Continua lo speciale in preparazione della Summer School RENA su Buon Governo e Cittadinanza Responsabile (Matera 27 agosto – 4 settembre). Questa settimana pubblichiamo un articolo di Christian_Iaione, tratto dalla lezione che terrà a Matera, mercoledì 31 agosto, dal titolo “La città come bene comune”.
Vincoli sempre più stringenti ai bilanci degli enti locali, imposti dalla disciplina comunitaria in materia di patto di stabilità e derivanti dalla dimensione del debito pubblico italiano, oltre alla riduzione dei trasferimenti statali conseguente all’aggravamento dei conti pubblici italiani a seguito della crisi finanziaria del 2008, hanno indotto gli enti locali a ridurre il proprio intervento a favore dei bisogni della comunità locali. La riduzione delle risorse pubbliche non ha riguardato solo i servizi alla persona, ma sta incidendo fortemente anche sull’ambiente urbano e su quelli che possono definirsi “beni comuni locali” o “beni di comunità”.
La crescente penuria di risorse pubbliche fa il paio con una crescente disaffezione dei cittadini, in particolare quelli di più giovane età, verso la preservazione, la cura e il mantenimento dei luoghi di vita e aggregazione dove si svolge la vita comunitaria. Molto probabilmente questa disaffezione trova origine anche in una scarsa opera di educazione alla cittadinanza da parte delle singole famiglie e della scuola.
Questi fattori nel loro insieme hanno determinato un pericoloso aggravamento del degrado locale e urbano. Per tale si intende quello che sta incidendo sull’assetto e aspetto fisico delle comunità locali, con particolare riguardo ai beni comuni materiali. Interessano qui solo quelli materiali, dunque, e in particolare quelli caratterizzati da una particolare “rilevanza culturale” (i.e. storica, artistica, architettonica, paesaggistica). Ma non solo. Rilevano qui anche quei beni che, pur non essendo caratterizzati dalla predetta rilevanza, rappresentano comunque un collante delle società locali e il cui degrado determina un degrado economico e sociale, diretto o indiretto delle collettività locali.
In definitiva, vi rientrano tutti quei beni che siamo abituati a considerare “spazi pubblici”, intesi come spazi di tutti e quindi “spazi comuni”, pubblici solo in quanto finora sono stati affidati prevalentemente alla cura delle amministrazioni locali. La caratteristica comune degli spazi comuni è proprio quella di essere funzionali allo svolgimento della vita sociale delle comunità considerate (es. una piazza, un parco, una rotatoria, un sentiero di montagna, ecc.) anche se non rivestono sempre la predetta rilevanza culturale.
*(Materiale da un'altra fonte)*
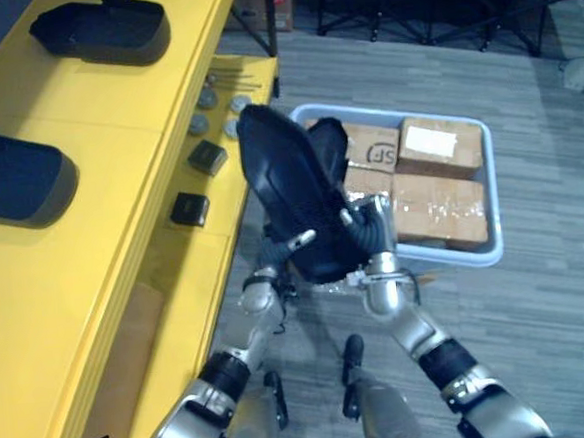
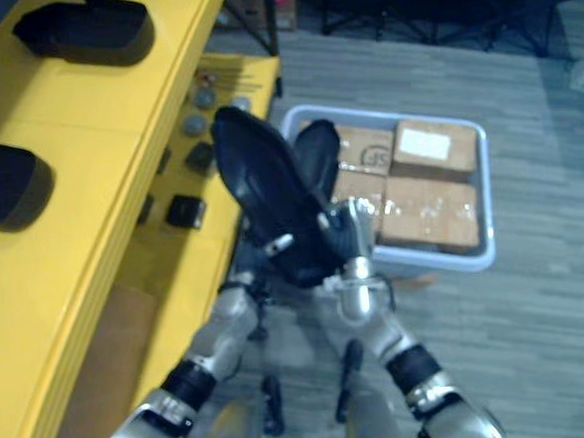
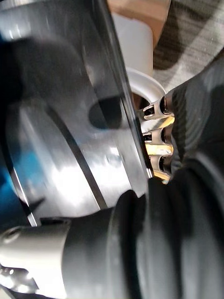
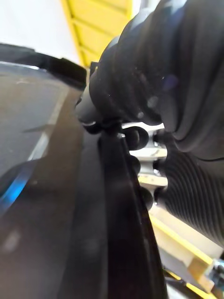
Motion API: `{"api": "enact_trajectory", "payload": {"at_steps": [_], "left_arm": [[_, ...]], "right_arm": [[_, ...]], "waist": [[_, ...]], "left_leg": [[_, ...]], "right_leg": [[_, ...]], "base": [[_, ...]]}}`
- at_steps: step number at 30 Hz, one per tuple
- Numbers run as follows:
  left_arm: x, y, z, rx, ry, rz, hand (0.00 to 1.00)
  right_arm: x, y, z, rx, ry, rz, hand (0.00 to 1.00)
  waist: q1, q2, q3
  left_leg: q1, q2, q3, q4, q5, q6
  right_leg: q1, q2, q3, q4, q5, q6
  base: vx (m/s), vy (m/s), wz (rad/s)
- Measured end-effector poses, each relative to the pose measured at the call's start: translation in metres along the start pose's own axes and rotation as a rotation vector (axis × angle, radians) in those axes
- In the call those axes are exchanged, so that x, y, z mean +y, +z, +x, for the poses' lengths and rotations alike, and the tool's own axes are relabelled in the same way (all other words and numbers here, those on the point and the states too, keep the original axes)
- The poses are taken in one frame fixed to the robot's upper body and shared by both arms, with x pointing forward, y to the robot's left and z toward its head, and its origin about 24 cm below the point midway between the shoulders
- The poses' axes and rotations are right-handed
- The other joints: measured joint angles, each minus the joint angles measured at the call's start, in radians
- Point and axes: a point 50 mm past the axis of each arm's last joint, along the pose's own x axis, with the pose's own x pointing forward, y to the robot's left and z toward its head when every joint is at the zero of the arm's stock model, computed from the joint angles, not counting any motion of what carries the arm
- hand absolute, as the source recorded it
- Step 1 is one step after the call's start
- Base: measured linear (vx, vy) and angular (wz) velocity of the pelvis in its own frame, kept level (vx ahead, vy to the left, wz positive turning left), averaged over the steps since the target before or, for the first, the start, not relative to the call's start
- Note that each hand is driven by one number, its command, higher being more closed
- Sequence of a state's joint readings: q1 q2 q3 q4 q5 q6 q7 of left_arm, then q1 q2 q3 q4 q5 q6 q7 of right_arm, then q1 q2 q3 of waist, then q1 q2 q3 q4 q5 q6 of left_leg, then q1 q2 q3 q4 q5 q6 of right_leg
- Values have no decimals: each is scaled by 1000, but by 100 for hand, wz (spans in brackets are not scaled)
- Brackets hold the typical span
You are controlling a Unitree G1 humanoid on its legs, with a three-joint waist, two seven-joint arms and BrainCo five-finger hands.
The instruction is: Walk over and take plastic housings, then place them on the shelf
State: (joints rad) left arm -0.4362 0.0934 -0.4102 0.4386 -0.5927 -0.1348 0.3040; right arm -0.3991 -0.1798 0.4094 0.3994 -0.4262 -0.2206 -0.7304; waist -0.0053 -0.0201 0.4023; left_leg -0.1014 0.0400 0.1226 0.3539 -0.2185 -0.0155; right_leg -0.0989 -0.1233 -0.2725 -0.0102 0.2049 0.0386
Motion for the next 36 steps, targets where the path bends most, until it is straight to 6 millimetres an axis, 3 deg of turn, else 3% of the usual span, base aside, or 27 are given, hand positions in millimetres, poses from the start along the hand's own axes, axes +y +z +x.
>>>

Per questi beni la “cura pubblica”, cioè quella affidata prevalentemente ai poteri pubblici locali, si sta rivelando insufficiente. Questo sia per ragioni economiche, derivanti dal progressivo rarefarsi delle risorse finanziarie pubbliche, sia per la scarsa capacità della p.a. di fare intelligenza collettiva, cioè di mettere a sistema il patrimonio conoscitivo e di competenze presente nella società e di far cooperare tra loro le diverse energie civiche per la cura di questi beni comuni locali.
È, dunque, necessario mobilitare risorse ulteriori, aggiuntive rispetto a quelle pubbliche. È inevitabile che la ricerca di queste risorse sia indirizzata verso la società, organizzata o meno, nell’ambito di un’azione programmata e coordinata di lotta al degrado dei beni comuni locali che sia incentrata questa volta su una “cura civica” dei medesimi. Ed è altrettanto imprescindibile la ricerca di strumenti e strutture idonei a facilitare questo cambio di filosofia incentrato sullo scambio, la collaborazione, la messa a sistema di tutti gli attori; quelli pubblici dotati di poteri, risorse e mezzi indispensabili per la buona cura dei beni comuni; e quelli sociali disponibili a mettere in campo le proprie energie, risorse, conoscenze, competenze per prendersi cura dei beni di comunità.